Shut Off Your Cell Phone During Meetings

Posted by George Cloutier on 10/12/09 | (6) Comments

The husband or wife might squawk when you shut off your cell phone during meetings and tell them only to call for an emergency. Johnny and Suzy might stamp their feet or pout when you don’t make it to the baseball game or the ballet recital. But here’s a newsflash: they’d much rather enjoy great financial security than see you struggling for the rest of your life to make money that never comes.

You are the only person who is going to fix your business and make it better, and that is not going to happen while you are taking 14 personal phone calls a day and attending local cub scouts meetings three times a week.

It Is Time to Stop Whining

Posted by George Cloutier on 10/10/09 | (3) Comments

If you have to terminate family members, so be it. It’s time to stop whining about the diminishing demand from the marketplace, employees who are not performing, or banks who won’t extend your credit because you are losing money. It is in your power to maximize your profits, solve your problems and have a good life. You have to decide whether you want to be a pillar of your community because you have a strong and well run company, or waste your time spinning yarns and fantasies to yourself about how well you’re doing. It’s in your hands now.

Work All Day

Posted by George Cloutier on 10/08/09 | (14) Comments

Cutting out early to take your kids to baseball practice three times a week, printing up invitations for your church fundraiser, or picking up your Aunt Tilly or Uncle Ned from the airport—these are all unacceptable interruptions to success. Your cell phone is for keeping in touch with clients and sales managers in the field, NOT for taking calls from your spouse throughout the day about what groceries to pick up on the way home. You can keep doing these things and waste dozens of hours each week. Or you can focus on the financial future business and work all day, every day, including Saturdays and Sundays!

Pay For Performance

Posted by George Cloutier on 10/05/09 | (3) Comments

No more pay raises. Freeze your salaries now. Pay for performance is an absolute necessity for small and midsized businesses to achieve real profitability, and big money for the owner. It is so important to determining the success or failure of your business that if you don’t install pay for performance today, you should fire yourself.

Pay for performance doesn’t just mean an employee gets paid more for doing well. This is not just an entitlement. You’ve got to be willing to slap workers on the side of the head, or the wallet, if they fail to perform assigned tasks in a timely manner. This is controversial. Many so-called management gurus insist that punishing underperformance is de-motivating, and that pay for performance should only entail a positive reward. Most business owners get squeamish about negative reinforcement.
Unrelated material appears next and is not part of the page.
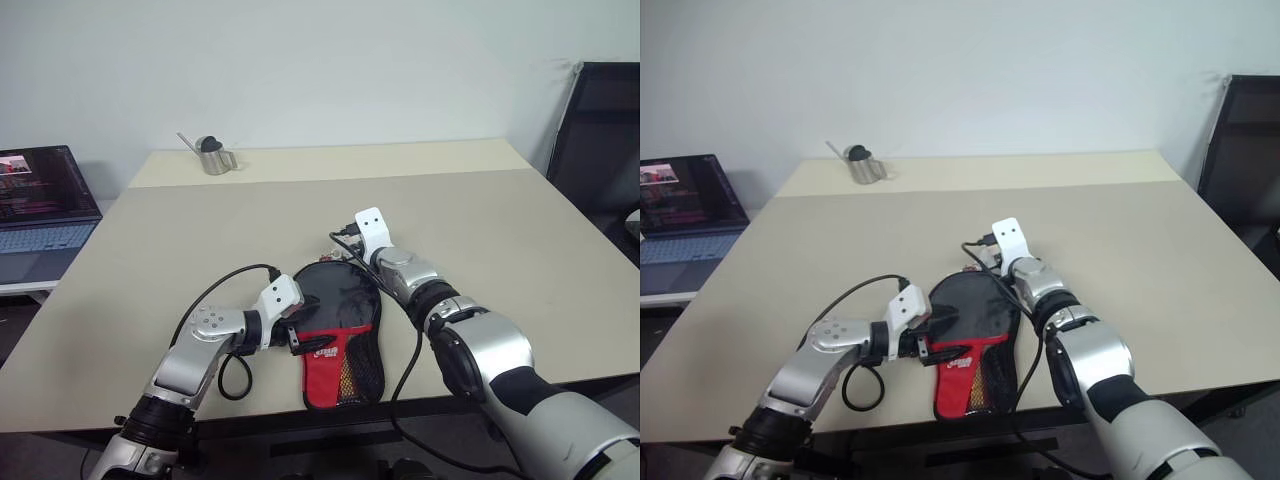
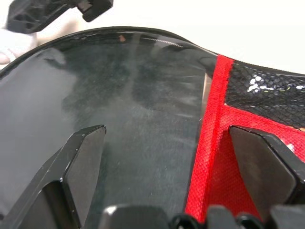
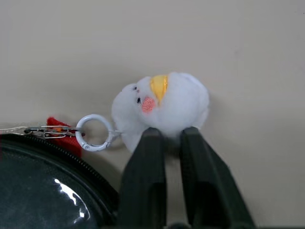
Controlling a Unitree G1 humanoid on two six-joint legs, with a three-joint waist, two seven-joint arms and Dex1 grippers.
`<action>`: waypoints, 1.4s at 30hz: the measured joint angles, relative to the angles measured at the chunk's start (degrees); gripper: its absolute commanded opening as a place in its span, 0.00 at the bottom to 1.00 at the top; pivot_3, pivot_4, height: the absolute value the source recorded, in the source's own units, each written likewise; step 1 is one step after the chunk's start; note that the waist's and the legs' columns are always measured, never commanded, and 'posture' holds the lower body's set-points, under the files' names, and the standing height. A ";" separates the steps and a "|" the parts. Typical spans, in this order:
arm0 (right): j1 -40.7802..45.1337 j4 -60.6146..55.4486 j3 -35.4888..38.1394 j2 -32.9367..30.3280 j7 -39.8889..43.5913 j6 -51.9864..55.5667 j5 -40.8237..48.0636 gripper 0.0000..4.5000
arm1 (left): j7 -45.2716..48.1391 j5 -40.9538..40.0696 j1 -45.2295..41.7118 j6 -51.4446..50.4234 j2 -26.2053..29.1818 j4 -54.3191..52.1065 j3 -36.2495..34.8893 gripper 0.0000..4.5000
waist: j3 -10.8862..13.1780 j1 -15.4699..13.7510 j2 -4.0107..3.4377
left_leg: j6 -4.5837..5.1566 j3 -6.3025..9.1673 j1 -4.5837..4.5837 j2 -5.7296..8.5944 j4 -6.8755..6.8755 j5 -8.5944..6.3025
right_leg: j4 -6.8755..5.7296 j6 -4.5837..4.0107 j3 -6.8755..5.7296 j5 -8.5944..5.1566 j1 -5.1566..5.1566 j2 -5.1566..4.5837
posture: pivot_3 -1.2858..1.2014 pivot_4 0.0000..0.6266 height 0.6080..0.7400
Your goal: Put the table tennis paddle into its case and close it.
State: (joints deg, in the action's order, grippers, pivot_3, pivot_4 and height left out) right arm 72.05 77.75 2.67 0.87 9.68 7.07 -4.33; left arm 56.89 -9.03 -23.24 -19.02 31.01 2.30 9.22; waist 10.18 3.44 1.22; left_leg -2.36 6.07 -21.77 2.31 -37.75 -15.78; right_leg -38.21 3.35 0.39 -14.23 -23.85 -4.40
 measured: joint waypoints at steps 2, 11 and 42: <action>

But if your check is lower on Friday, you’ll be darn sure won’t make the same mistake next week. You have to be willing to set up a system that penalizes failure to perform. It’s critical to the success of a pay for performance program.

Enforce Ironclad Discipline

Posted by George Cloutier on 10/02/09 | (6) Comments

Your business is a place of work, not a country club or a refuge from an unhappy personal life. Make it clear what you expect of your employees, then push and hammer until it gets done. Enforce ironclad discipline. If you don’t, watch how the important details get overlooked and the business starts to fail. Fear of not getting a paycheck was, is, and always will be the best motivator.